Background: The multivariable fractional polynomial (MFP) approach combines variable selection using backward elimination with a function selection procedure (FSP) for fractional polynomial (FP) functions. It is a relatively simple approach which can be easily understood without advanced training in statistical modeling. For continuous variables, a closed test procedure is used to decide between no effect, linear, FP1, or FP2 functions. Influential points (IPs) and small sample sizes can both have a strong impact on a selected function and MFP model.

Methods: We used simulated data with six continuous and four categorical predictors to illustrate approaches which can help to identify IPs with an influence on function selection and the MFP model. Approaches use leave-one or two-out and two related techniques for a multivariable assessment. In eight subsamples, we also investigated the effects of sample size and model replicability, the latter by using three non-overlapping subsamples with the same sample size. For better illustration, a structured profile was used to provide an overview of all analyses conducted.

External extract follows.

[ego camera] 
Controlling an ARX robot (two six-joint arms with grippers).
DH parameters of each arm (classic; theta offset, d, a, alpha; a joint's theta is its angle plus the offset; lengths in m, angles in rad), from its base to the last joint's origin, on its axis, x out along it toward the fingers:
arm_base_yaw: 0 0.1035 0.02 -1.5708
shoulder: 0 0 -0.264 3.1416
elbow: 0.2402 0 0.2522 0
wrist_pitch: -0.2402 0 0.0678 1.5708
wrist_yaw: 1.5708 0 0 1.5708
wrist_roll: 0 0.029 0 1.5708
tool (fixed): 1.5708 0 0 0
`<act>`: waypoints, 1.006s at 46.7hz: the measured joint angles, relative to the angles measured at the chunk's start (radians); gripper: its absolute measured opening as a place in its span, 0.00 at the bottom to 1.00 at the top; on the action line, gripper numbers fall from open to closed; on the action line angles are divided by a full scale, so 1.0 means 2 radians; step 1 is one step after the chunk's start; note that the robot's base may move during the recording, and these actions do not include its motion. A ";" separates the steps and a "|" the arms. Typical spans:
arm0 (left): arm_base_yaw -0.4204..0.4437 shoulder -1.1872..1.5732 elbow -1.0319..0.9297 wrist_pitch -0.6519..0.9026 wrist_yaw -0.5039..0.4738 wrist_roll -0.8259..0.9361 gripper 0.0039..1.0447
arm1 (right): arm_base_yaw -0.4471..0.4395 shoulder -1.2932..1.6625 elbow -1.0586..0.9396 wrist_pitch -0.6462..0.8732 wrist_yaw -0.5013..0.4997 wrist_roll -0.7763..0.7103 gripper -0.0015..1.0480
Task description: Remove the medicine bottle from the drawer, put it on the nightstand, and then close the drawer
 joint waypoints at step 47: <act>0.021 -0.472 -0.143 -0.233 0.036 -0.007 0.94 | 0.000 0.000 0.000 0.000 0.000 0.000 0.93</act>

Results: The results showed that one or more IPs can drive the functions and models selected. In addition, with a small sample size, MFP was not able to detect some non-linear functions and the selected model differed substantially from the true underlying model. However, when the sample size was relatively large and regression diagnostics were carefully conducted, MFP selected functions or models that were similar to the underlying true model.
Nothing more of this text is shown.